- EXERCISE PROMPT: Repeat verbatim, and only, the lines of the data below, beginning at the line that contains "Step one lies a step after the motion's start" and stopping after the line that contains "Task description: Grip".

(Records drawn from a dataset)
=== Section Start ===
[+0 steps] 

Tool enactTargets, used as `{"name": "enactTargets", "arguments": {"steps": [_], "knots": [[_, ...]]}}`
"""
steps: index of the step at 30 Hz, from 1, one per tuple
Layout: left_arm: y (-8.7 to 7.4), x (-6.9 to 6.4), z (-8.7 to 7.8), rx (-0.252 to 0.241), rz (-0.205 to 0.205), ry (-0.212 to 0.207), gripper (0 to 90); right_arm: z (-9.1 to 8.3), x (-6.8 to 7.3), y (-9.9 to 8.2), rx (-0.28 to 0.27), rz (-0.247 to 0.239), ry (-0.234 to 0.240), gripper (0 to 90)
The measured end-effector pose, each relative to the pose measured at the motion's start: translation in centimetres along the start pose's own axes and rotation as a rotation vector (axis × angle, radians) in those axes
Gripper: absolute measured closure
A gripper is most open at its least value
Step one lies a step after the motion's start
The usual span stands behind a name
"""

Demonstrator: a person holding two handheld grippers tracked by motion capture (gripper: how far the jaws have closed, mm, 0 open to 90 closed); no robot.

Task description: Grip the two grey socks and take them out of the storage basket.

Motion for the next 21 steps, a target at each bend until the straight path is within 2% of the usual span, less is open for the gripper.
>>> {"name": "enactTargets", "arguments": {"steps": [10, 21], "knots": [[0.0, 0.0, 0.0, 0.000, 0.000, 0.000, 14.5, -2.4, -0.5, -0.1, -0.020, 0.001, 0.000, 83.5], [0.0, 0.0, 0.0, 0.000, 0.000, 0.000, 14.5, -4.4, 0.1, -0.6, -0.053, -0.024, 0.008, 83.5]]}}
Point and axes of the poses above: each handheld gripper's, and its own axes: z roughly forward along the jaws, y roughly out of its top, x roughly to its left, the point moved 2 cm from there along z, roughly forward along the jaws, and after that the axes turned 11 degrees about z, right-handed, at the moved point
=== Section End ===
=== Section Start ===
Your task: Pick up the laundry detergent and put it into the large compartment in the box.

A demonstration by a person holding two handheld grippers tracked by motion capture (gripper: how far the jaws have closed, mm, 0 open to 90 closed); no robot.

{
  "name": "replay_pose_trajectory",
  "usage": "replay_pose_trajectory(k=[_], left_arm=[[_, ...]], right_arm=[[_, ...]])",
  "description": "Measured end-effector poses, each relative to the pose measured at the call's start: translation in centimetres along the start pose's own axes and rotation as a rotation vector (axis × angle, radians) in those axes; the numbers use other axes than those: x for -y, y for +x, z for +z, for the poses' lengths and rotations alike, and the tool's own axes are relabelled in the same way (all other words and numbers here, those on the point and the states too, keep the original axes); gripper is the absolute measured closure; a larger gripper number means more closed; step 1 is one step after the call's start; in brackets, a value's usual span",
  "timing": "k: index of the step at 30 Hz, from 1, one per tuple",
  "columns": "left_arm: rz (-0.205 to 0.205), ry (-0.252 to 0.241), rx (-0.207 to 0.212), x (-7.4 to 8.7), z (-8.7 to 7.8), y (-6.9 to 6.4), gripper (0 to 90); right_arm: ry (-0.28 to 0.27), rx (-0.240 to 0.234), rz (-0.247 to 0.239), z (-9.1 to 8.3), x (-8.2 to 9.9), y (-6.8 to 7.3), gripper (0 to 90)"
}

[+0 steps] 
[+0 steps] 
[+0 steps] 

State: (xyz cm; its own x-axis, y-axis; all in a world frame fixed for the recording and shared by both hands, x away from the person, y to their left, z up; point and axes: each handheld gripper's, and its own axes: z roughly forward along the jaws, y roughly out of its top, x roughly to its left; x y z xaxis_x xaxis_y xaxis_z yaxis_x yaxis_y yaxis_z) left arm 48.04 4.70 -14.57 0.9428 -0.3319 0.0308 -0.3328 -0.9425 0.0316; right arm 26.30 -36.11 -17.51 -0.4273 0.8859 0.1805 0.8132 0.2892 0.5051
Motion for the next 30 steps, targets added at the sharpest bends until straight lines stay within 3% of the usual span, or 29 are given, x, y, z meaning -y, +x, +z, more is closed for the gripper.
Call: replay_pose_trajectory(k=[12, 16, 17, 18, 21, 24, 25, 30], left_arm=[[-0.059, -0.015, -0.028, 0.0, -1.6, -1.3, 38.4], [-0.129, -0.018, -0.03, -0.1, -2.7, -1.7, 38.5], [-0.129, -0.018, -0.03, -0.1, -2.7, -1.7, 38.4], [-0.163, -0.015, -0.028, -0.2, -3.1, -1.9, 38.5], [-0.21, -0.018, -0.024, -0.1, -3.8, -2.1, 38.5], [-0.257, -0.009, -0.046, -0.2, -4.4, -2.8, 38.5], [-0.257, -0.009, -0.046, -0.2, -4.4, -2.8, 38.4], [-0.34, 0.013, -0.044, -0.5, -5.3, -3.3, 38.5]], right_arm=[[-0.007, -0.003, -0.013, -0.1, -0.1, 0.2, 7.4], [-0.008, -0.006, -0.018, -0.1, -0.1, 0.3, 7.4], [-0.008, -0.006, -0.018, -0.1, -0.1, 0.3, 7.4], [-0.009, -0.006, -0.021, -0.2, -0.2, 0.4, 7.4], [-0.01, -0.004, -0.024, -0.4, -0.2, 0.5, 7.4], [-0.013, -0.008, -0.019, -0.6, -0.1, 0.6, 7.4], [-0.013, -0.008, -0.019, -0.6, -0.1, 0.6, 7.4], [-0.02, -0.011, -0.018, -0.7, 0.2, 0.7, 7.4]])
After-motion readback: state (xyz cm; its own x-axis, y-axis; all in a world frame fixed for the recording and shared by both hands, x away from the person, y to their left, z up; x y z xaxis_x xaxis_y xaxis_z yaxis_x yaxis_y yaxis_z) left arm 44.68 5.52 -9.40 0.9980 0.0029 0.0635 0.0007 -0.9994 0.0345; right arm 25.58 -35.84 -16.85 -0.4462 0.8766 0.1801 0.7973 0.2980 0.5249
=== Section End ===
- SOLVED PROBLEM:
Step one lies a step after the motion's start
The usual span stands behind a name
"""

Demonstrator: a person holding two handheld grippers tracked by motion capture (gripper: how far the jaws have closed, mm, 0 open to 90 closed); no robot.

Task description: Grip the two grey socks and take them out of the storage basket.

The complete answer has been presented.